■ What you are asked to do ■
Return all lines below containing the word "that".

■ Entries shown ■
--- START ---

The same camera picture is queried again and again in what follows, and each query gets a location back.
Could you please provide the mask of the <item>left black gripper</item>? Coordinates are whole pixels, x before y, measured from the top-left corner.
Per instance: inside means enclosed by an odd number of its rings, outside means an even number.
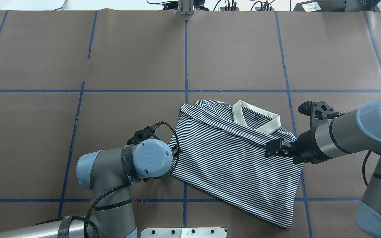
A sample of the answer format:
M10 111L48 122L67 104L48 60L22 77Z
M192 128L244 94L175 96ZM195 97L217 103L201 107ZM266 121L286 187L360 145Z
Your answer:
M182 153L182 149L180 145L176 144L175 146L172 147L171 154L173 156L173 160L172 160L172 165L169 172L174 172L178 164L181 153Z

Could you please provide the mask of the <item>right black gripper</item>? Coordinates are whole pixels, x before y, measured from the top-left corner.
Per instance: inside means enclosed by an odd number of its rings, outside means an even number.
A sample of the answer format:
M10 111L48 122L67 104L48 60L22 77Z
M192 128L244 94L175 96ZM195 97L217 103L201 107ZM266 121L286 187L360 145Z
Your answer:
M319 164L326 161L326 155L320 151L313 131L306 131L299 135L295 142L286 142L278 138L266 143L265 157L272 156L292 157L293 164Z

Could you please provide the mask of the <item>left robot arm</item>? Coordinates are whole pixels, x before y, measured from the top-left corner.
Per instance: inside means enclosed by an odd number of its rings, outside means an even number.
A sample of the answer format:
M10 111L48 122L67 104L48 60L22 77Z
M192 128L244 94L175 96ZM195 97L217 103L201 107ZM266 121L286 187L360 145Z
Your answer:
M76 165L79 185L93 193L85 216L65 216L20 229L0 238L136 238L131 186L162 179L175 169L182 150L159 139L83 155Z

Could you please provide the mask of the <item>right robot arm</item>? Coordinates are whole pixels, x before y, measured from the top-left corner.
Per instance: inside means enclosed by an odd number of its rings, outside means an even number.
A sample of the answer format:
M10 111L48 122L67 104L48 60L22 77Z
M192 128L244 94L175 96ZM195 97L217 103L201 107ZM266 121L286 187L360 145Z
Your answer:
M306 101L298 111L310 117L310 129L293 142L279 138L266 143L265 157L319 164L366 151L362 164L366 190L354 221L366 234L381 238L381 99L348 113L338 112L324 101Z

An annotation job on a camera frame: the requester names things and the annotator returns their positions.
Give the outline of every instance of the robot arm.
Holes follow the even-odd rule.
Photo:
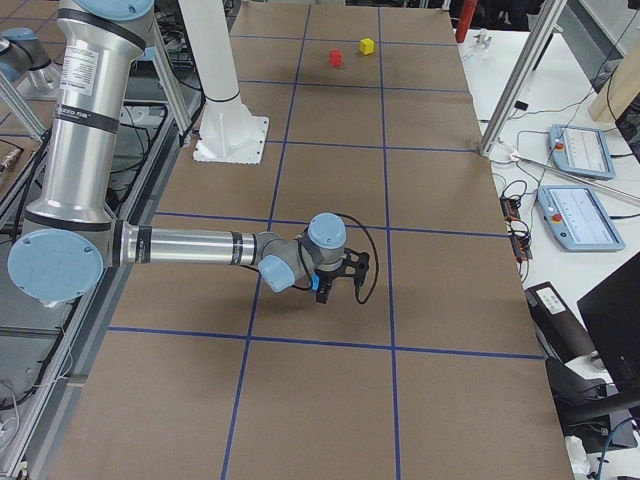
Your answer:
[[[28,28],[11,28],[0,33],[0,72],[10,82],[27,72],[31,85],[40,93],[53,91],[60,83],[60,72]]]
[[[9,255],[13,282],[49,303],[88,292],[106,267],[198,262],[257,265],[276,292],[315,273],[321,303],[336,277],[353,278],[358,292],[368,255],[345,248],[346,229],[334,214],[316,216],[286,241],[272,232],[135,226],[105,211],[129,68],[152,38],[153,22],[153,0],[61,0],[67,49],[60,93],[42,193],[27,206],[23,235]]]

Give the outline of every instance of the blue joint cap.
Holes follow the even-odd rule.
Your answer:
[[[144,49],[144,53],[140,55],[137,60],[139,62],[151,62],[156,57],[156,46],[147,47]]]
[[[267,282],[269,288],[276,293],[280,293],[286,288],[296,283],[296,277],[293,274],[291,267],[275,255],[267,255],[260,263],[258,263],[258,270],[264,281]]]
[[[315,273],[312,273],[311,274],[311,290],[313,290],[314,292],[317,292],[318,288],[320,288],[320,277]]]
[[[23,235],[9,253],[9,276],[24,293],[43,302],[84,295],[102,275],[98,248],[77,233],[43,229]]]
[[[340,217],[333,213],[320,213],[309,222],[309,238],[317,246],[327,249],[342,248],[347,242],[347,229]]]
[[[17,41],[26,41],[26,40],[37,40],[38,37],[33,30],[30,28],[18,27],[18,28],[10,28],[0,33],[4,38],[9,40],[10,42]]]
[[[20,72],[13,68],[11,65],[7,65],[6,63],[2,63],[0,61],[0,72],[9,80],[9,82],[13,83],[20,78]]]
[[[154,0],[76,0],[87,12],[112,22],[137,20],[153,8]]]

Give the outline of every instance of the black monitor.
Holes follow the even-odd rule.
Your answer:
[[[630,414],[640,418],[640,254],[582,297],[578,309],[615,385],[583,379],[554,358],[547,373],[565,435],[579,436],[595,452],[618,423]],[[636,445],[626,424],[611,447]]]
[[[629,412],[640,418],[640,254],[582,297],[578,310]]]

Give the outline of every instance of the red cube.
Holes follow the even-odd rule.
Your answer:
[[[329,50],[329,65],[332,67],[342,66],[342,51],[339,48]]]

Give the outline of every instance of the brown cardboard floor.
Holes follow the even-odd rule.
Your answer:
[[[0,29],[40,29],[59,61],[56,4],[3,0]],[[572,478],[448,17],[246,3],[232,33],[262,163],[184,150],[154,226],[292,237],[353,214],[377,291],[358,306],[341,281],[322,306],[246,270],[135,267],[49,478]]]

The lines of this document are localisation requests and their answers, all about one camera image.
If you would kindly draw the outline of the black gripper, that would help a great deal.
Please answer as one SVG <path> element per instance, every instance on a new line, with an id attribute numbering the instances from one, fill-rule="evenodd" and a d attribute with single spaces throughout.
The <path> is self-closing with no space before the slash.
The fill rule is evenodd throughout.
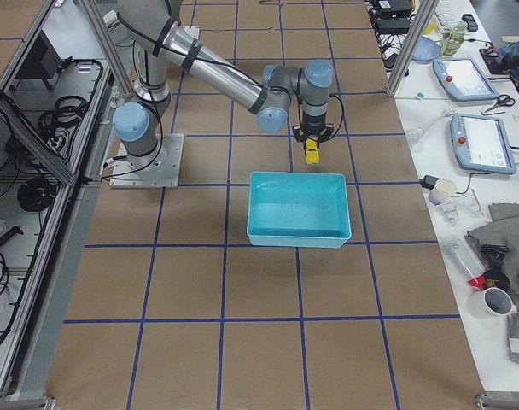
<path id="1" fill-rule="evenodd" d="M 301 143 L 311 139 L 321 144 L 330 141 L 334 136 L 334 126 L 326 123 L 326 114 L 303 114 L 300 124 L 293 126 L 292 131 L 295 140 Z"/>

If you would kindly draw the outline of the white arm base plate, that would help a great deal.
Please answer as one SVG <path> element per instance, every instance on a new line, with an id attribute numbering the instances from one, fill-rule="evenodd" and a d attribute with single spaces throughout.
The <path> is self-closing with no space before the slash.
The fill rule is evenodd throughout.
<path id="1" fill-rule="evenodd" d="M 145 167 L 155 156 L 155 151 L 139 159 L 127 156 L 122 161 L 114 163 L 114 173 L 109 185 L 115 189 L 148 189 L 148 188 L 177 188 L 180 165 L 184 148 L 184 135 L 180 133 L 165 134 L 163 138 L 156 134 L 158 141 L 162 140 L 162 148 L 155 161 Z"/>

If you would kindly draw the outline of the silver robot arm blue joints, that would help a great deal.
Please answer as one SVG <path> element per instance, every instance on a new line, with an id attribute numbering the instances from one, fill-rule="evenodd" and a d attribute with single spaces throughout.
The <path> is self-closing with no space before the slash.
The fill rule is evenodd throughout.
<path id="1" fill-rule="evenodd" d="M 160 103 L 170 96 L 166 72 L 172 63 L 255 115 L 266 133 L 285 126 L 293 99 L 300 103 L 298 125 L 303 114 L 327 114 L 333 80 L 328 61 L 313 60 L 303 68 L 269 65 L 256 81 L 189 36 L 181 25 L 180 8 L 179 1 L 119 3 L 117 18 L 141 53 L 134 86 L 139 99 Z"/>

--- END ---

■ Exercise solution ■
If you would kindly draw the outline of the black gripper, that would help a great deal.
If you would kindly draw the outline of the white arm base plate, that would help a great deal.
If you would kindly draw the outline of the silver robot arm blue joints, that would help a great deal.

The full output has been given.